| TASK PROMPT |
Restate word for word the lines in the listing below, starting at the line containing "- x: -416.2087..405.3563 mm" and ending at the line containing "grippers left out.", both included; leave out the rest.

| MATERIAL PROVIDED |

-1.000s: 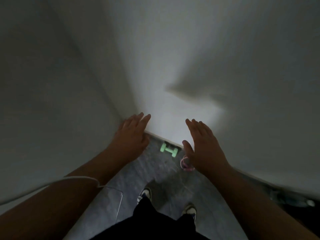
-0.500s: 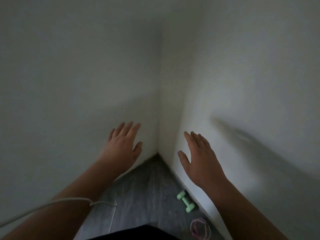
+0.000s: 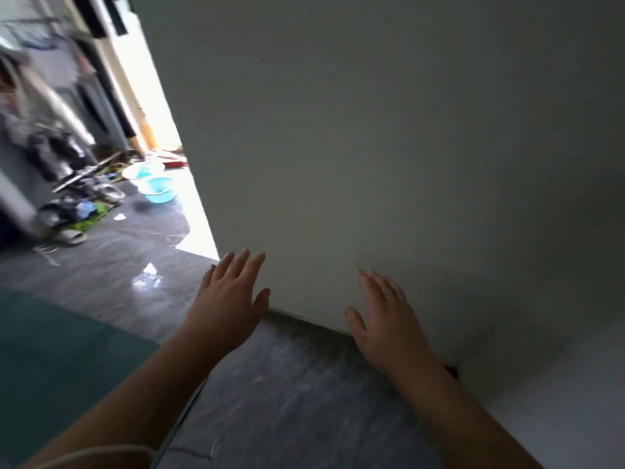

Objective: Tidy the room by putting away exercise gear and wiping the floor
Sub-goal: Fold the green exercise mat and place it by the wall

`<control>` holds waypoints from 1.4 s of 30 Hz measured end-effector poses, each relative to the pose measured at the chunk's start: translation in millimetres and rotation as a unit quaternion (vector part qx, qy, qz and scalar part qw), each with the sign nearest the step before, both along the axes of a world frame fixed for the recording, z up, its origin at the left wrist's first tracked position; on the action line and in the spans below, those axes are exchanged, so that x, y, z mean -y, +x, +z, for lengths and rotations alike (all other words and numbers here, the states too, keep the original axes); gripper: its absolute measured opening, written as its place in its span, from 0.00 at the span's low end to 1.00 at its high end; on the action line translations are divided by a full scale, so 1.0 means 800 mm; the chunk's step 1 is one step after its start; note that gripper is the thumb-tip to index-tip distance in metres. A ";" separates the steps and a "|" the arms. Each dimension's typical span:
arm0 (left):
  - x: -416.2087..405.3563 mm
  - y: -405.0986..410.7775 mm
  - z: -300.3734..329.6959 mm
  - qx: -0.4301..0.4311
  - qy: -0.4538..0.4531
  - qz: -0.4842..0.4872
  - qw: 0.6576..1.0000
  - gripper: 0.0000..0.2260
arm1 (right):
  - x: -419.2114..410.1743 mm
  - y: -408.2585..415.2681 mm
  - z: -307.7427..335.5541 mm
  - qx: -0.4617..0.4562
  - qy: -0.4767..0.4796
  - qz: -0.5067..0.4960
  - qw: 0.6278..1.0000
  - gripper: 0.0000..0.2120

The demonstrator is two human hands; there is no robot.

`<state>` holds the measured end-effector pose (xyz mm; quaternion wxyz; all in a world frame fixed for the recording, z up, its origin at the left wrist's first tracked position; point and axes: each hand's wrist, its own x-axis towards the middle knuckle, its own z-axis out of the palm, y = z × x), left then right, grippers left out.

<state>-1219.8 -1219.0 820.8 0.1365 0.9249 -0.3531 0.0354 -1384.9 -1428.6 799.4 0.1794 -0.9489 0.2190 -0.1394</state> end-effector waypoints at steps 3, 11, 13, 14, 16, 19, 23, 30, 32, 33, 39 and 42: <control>-0.095 0.002 -0.004 0.002 -0.007 0.082 0.997 0.28 | -0.061 0.051 0.006 -0.005 -0.018 0.084 0.996 0.35; -0.355 -0.020 -0.014 -0.031 0.001 0.271 0.962 0.32 | -0.282 0.143 0.014 -0.022 -0.001 0.266 0.964 0.33; -0.421 -0.029 -0.021 -0.028 -0.003 0.297 0.955 0.35 | -0.346 0.158 0.009 -0.027 0.010 0.301 0.953 0.31; -0.454 -0.035 -0.024 -0.030 -0.004 0.310 0.950 0.35 | -0.379 0.163 0.006 -0.031 0.010 0.316 0.948 0.31; -0.524 -0.047 -0.034 -0.042 -0.009 0.335 0.941 0.33 | -0.448 0.168 0.002 -0.036 0.009 0.340 0.940 0.30; -0.636 -0.063 -0.056 -0.041 0.045 0.356 0.932 0.32 | -0.551 0.171 -0.007 -0.049 0.020 0.368 0.928 0.29; -0.765 -0.088 -0.077 -0.054 0.047 0.404 0.912 0.35 | -0.675 0.179 -0.024 -0.065 0.008 0.403 0.913 0.30; -0.900 -0.114 -0.095 -0.075 0.024 0.476 0.876 0.34 | -0.821 0.207 -0.048 -0.104 0.014 0.461 0.881 0.31; -0.929 -0.109 -0.102 -0.077 0.013 0.492 0.867 0.33 | -0.851 0.226 -0.055 -0.109 0.013 0.471 0.875 0.31; -0.942 -0.104 -0.104 -0.079 0.006 0.500 0.862 0.33 | -0.865 0.236 -0.059 -0.112 0.016 0.477 0.872 0.31; -1.022 -0.037 -0.112 -0.070 -0.007 0.534 0.843 0.30 | -0.956 0.326 -0.076 -0.119 0.019 0.504 0.855 0.31; -1.069 0.009 -0.115 -0.072 -0.005 0.551 0.831 0.29 | -1.009 0.384 -0.081 -0.120 0.024 0.519 0.846 0.32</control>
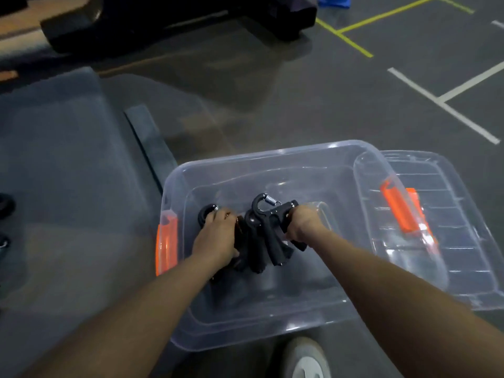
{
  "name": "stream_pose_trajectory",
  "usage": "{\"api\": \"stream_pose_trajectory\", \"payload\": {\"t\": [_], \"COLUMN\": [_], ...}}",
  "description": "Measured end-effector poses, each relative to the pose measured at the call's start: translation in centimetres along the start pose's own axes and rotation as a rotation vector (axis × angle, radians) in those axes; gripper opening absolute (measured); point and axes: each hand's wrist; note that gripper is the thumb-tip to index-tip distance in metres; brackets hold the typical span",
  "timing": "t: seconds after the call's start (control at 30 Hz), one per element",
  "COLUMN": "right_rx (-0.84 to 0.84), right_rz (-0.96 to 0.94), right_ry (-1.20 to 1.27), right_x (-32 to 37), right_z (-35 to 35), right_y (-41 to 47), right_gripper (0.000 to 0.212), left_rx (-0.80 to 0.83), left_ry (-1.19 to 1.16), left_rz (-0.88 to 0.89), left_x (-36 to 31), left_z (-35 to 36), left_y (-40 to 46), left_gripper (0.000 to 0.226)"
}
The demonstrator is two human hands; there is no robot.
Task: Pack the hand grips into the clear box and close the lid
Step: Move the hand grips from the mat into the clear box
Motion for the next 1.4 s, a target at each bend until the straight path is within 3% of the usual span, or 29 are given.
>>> {"api": "stream_pose_trajectory", "payload": {"t": [0.37,0.57,0.7,0.97,1.13,1.4], "right_rx": [0.016,-0.087,-0.028,-0.264,-0.339,-0.221], "right_rz": [0.137,0.079,0.036,-0.110,-0.311,-0.506], "right_ry": [0.192,0.164,0.161,0.301,0.325,0.341], "right_x": [1.8,1.9,2.1,7.9,16.7,33.0], "right_z": [5.8,6.1,4.1,-5.6,-8.9,-5.2], "right_y": [3.6,3.2,2.0,-4.6,-10.5,-16.8], "right_gripper": [0.036,0.033,0.041,0.028,0.037,0.039], "left_rx": [0.049,0.073,0.088,-0.302,-0.451,-0.615], "left_ry": [-0.049,-0.037,-0.061,-0.350,-0.364,-0.358], "left_rz": [0.030,0.029,0.025,0.062,-0.016,-0.276], "left_x": [1.6,1.7,1.5,1.4,6.2,19.5], "left_z": [0.6,0.5,0.0,-7.2,-13.0,-18.7], "left_y": [1.1,1.4,0.7,-5.3,-12.1,-22.7], "left_gripper": [0.095,0.096,0.090,0.038,0.039,0.041]}}
Point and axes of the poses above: each hand's wrist, its own y-axis towards the middle knuckle, its own z-axis out of the palm, x = y × z, and after that the axes turned 8 degrees about -y, right-handed
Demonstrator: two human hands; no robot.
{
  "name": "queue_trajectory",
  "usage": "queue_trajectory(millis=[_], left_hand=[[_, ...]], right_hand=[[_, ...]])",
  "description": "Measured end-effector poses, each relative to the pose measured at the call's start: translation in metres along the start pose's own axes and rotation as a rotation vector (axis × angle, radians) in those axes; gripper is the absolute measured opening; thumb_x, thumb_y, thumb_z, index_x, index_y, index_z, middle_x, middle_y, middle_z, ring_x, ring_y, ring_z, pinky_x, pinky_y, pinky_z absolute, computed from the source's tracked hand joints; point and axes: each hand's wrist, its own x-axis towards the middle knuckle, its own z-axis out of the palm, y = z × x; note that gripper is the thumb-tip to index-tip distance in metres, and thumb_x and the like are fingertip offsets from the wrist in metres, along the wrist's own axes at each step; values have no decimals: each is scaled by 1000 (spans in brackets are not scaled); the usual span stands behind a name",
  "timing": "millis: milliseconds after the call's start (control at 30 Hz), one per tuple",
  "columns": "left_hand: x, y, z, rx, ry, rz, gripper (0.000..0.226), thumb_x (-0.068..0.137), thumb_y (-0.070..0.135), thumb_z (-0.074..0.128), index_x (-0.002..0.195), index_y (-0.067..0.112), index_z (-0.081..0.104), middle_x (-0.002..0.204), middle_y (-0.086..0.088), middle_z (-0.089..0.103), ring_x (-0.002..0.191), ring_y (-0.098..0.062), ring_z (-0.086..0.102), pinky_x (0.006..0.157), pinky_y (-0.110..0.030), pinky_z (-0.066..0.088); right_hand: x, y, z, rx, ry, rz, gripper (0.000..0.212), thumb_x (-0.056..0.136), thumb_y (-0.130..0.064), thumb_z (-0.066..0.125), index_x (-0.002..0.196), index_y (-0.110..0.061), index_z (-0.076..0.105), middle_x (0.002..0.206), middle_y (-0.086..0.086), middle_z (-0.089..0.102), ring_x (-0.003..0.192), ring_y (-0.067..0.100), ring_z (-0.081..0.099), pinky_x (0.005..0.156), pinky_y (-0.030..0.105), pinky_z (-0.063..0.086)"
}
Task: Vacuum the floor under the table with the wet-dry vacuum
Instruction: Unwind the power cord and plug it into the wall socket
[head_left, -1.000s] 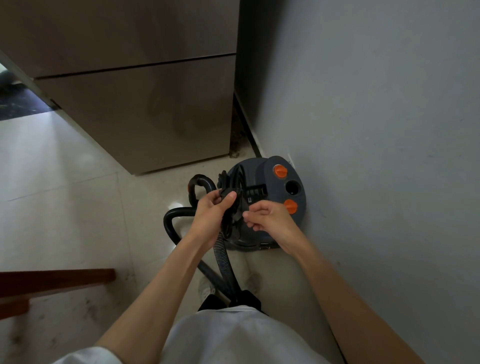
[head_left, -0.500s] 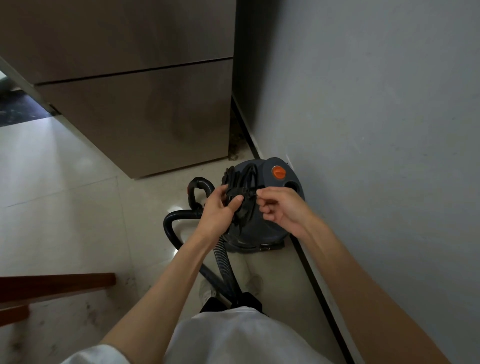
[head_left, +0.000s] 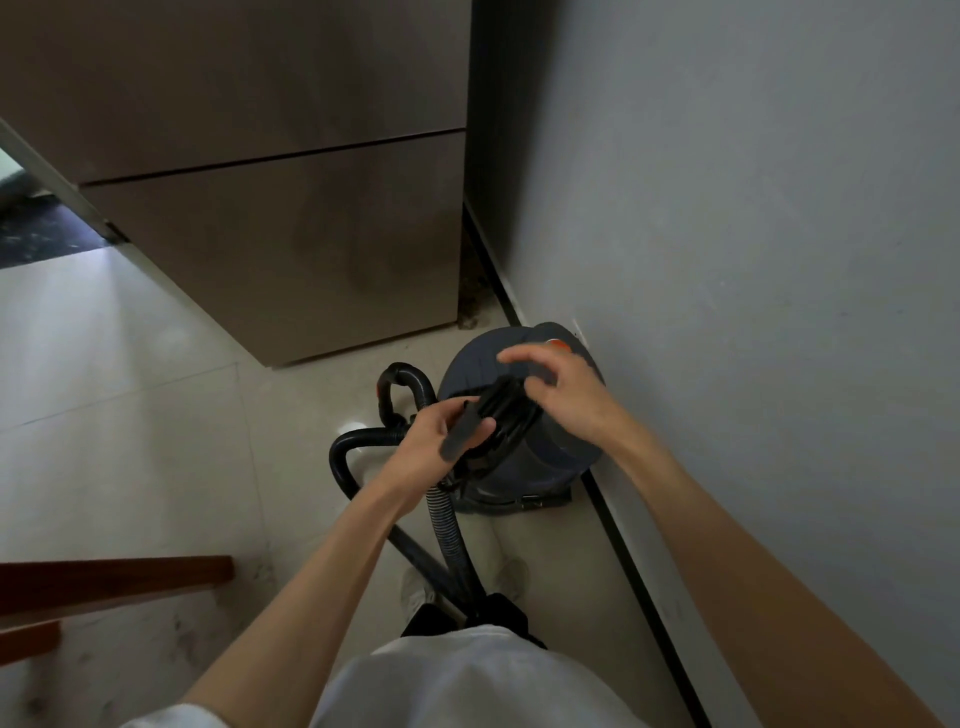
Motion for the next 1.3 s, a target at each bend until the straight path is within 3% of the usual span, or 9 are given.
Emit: queue_trajectory(millis=[133,200,300,400,633,833,967,1100,1300], left_hand=[[1,0,-6,-35,10,-45,24,97,23,48,103,5,63,90,-4,67,84,-11,65,70,-12,50],[2,-1,-8,-28,-1,-98,20,98,26,47,106,16,62,95,4,67,84,0,63,63,-5,47],[5,-1,-12,66,-12,-103,33,97,33,45,116,11,61,102,-3,68,92,-11,65,74,-13,49],[7,-1,-12,68,8,-84,38,98,34,42,105,6,66,80,-10,69,72,-15,68,67,-20,51],[13,-5,-16,49,99,-78,41,96,40,42,107,11,70,90,-8,73,86,-13,69,74,-14,48],[18,-2,-21,177,25,-37,51,94,49,40,109,8,65,102,-13,68,98,-22,65,90,-32,50],[15,-7,-17,239,93,34,42,93,35,52,130,14,53,122,5,60,114,-8,55,93,-18,44],[12,-15,-7,509,108,209,55,80,26,71,130,19,49,125,11,46,118,-4,42,103,-24,36],[14,-15,-1,559,231,352,19,89,11,60,106,19,59,103,9,57,93,-1,54,84,-11,45]], right_hand=[[-3,8,0,-239,-331,7,61,89,2,53,143,-22,39,147,-1,37,139,14,24,112,29,22],[-2,11,3,-372,-296,-47,60,89,-5,59,143,-22,39,142,0,41,138,17,24,113,33,21],[0,12,10,-433,-231,-113,41,86,-10,63,125,-20,54,121,-1,53,122,14,37,100,25,30],[-1,13,14,-423,-201,-98,19,85,-11,63,100,-21,57,97,-7,54,102,12,47,84,25,37],[-6,7,18,-258,-182,16,26,83,-13,65,74,-33,50,78,-9,57,80,14,59,74,32,47],[-7,12,11,-119,-67,111,17,82,-11,66,80,-27,59,76,-7,62,74,10,59,71,29,47],[-5,16,6,-71,27,205,18,83,-10,66,77,-25,59,69,-8,58,65,9,54,62,25,41],[-3,21,4,29,75,319,18,85,-11,65,72,-21,57,58,-2,54,45,11,50,52,28,41],[-9,26,6,122,58,388,15,86,-13,64,73,-19,58,38,-9,49,42,13,45,48,26,38]])
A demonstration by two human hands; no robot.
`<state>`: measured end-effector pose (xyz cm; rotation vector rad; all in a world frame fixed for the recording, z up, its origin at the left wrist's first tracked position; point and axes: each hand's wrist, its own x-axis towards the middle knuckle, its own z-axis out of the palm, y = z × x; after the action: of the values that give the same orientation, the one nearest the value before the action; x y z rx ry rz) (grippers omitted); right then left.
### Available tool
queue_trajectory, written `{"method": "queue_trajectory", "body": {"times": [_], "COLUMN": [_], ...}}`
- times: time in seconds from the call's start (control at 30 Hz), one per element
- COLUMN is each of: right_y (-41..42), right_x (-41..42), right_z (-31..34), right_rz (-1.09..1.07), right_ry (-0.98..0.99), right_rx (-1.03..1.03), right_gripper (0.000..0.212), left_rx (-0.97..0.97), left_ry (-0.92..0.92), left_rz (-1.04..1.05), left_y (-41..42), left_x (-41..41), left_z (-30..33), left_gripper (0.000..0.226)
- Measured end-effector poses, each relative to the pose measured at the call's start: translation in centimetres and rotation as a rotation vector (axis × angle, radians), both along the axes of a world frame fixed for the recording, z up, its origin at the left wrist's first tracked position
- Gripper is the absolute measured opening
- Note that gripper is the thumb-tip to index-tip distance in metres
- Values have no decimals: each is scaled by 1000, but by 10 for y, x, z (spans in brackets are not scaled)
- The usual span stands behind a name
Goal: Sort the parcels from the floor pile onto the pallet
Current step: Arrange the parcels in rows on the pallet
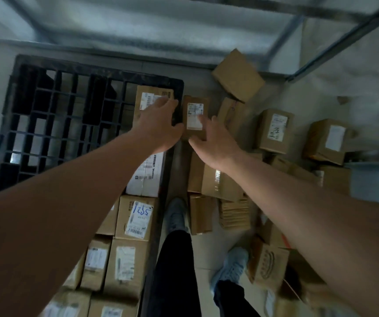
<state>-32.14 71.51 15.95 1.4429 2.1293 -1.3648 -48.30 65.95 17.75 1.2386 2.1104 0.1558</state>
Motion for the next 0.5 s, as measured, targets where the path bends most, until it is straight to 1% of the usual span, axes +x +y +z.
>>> {"method": "queue_trajectory", "body": {"times": [0.1,0.23,0.37,0.5], "right_y": [-7,-23,-30,-40], "right_x": [49,120,186,237], "right_z": [51,91,100,85], "right_rz": [54,67,110,124], "right_ry": [-77,-186,-290,-281], "right_rx": [48,92,115,72], "right_gripper": [77,82,93,106], "left_rx": [15,28,33,15], "left_ry": [20,109,152,182], "left_rz": [-28,-136,-217,-296], "left_y": [-6,-15,-26,-33], "left_x": [39,94,147,192], "left_z": [45,77,85,77], "left_gripper": [72,78,88,95]}}
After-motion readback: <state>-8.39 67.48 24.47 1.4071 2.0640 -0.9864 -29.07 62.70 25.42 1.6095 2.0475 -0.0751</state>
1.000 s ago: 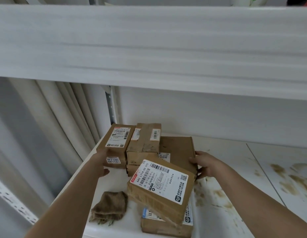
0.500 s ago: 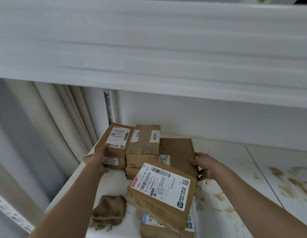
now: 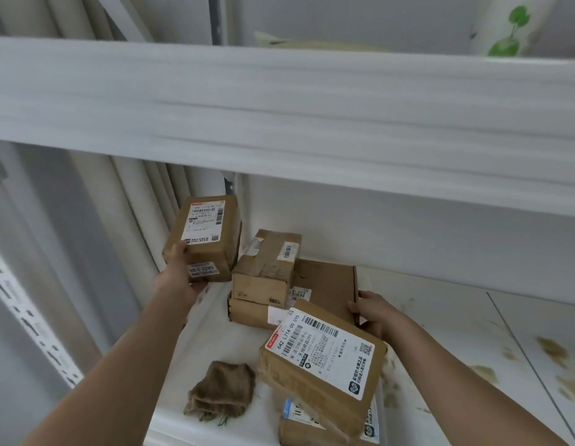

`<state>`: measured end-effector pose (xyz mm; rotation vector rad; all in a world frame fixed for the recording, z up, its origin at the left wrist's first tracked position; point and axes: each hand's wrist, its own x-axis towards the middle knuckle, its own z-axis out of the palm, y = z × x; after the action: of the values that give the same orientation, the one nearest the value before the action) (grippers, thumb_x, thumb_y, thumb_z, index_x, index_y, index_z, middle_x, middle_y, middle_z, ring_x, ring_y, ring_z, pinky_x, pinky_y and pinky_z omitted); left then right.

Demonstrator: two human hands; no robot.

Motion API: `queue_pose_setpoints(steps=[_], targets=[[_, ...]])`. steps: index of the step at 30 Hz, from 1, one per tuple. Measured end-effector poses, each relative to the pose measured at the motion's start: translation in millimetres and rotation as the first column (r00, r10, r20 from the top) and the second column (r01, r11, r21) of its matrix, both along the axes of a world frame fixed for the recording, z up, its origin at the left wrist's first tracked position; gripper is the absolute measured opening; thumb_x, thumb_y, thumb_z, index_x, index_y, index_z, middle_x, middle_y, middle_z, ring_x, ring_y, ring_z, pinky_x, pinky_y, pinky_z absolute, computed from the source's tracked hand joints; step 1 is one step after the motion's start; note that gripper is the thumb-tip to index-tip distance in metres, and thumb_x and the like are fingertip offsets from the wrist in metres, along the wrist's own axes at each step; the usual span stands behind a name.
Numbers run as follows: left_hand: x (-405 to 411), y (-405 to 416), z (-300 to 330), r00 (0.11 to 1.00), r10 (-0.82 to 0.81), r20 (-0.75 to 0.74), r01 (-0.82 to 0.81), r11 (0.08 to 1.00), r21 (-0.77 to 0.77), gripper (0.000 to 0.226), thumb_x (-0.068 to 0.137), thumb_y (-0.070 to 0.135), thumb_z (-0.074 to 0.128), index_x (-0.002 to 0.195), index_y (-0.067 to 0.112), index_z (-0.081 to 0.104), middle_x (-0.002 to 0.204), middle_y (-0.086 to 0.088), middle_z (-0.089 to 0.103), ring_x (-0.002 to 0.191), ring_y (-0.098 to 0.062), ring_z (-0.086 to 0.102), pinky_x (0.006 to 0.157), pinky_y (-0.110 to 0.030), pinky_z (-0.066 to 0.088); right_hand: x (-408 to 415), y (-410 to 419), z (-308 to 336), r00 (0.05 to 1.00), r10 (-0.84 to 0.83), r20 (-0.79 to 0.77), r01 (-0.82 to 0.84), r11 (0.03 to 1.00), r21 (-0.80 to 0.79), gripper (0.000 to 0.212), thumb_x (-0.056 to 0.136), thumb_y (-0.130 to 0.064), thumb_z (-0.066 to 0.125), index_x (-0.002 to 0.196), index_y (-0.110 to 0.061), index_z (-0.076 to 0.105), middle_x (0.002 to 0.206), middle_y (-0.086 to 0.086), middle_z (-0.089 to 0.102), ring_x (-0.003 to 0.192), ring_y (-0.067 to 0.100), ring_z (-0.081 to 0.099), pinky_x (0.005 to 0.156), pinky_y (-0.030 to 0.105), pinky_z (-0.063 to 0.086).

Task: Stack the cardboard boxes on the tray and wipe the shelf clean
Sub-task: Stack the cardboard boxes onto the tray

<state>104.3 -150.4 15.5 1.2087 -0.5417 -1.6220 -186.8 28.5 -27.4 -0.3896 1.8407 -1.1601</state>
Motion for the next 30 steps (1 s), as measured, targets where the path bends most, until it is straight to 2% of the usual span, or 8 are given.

| SOLVED PROBLEM |
  - x: -416.2087..405.3563 mm
  - y: -405.0986..410.7775 mm
  - z: -300.3734..329.6959 mm
  - qx: -0.4301..0.4311
  - qy: -0.4538..0.4531
  - qz: -0.4842..0.4872
  - qw: 0.6576..1.0000
  - gripper: 0.0000..0.2260
arm1 (right):
  - x: -419.2114..410.1743 mm
  - y: -408.2585..415.2681 mm
  - z: -307.7427..335.5541 mm
  - qx: -0.4617..0.4562
  - qy: -0.4767..0.4796
  - qz: -0.5067..0.4960
  - qw: 0.6278..1.0000
  - gripper: 0.0000..0.2120

The demonstrator is two human hands; there is no robot.

`<state>` holds the measured end-effector pose (xyz mm; quaternion wxyz; all in a world frame fixed for the recording, z up, its origin at the left wrist's first tracked position; point and axes: each hand's wrist, its own x-axis towards the middle knuckle, its own z-axis out of the palm, y = z × x), left then right, grippers left out.

The response to this exercise is done.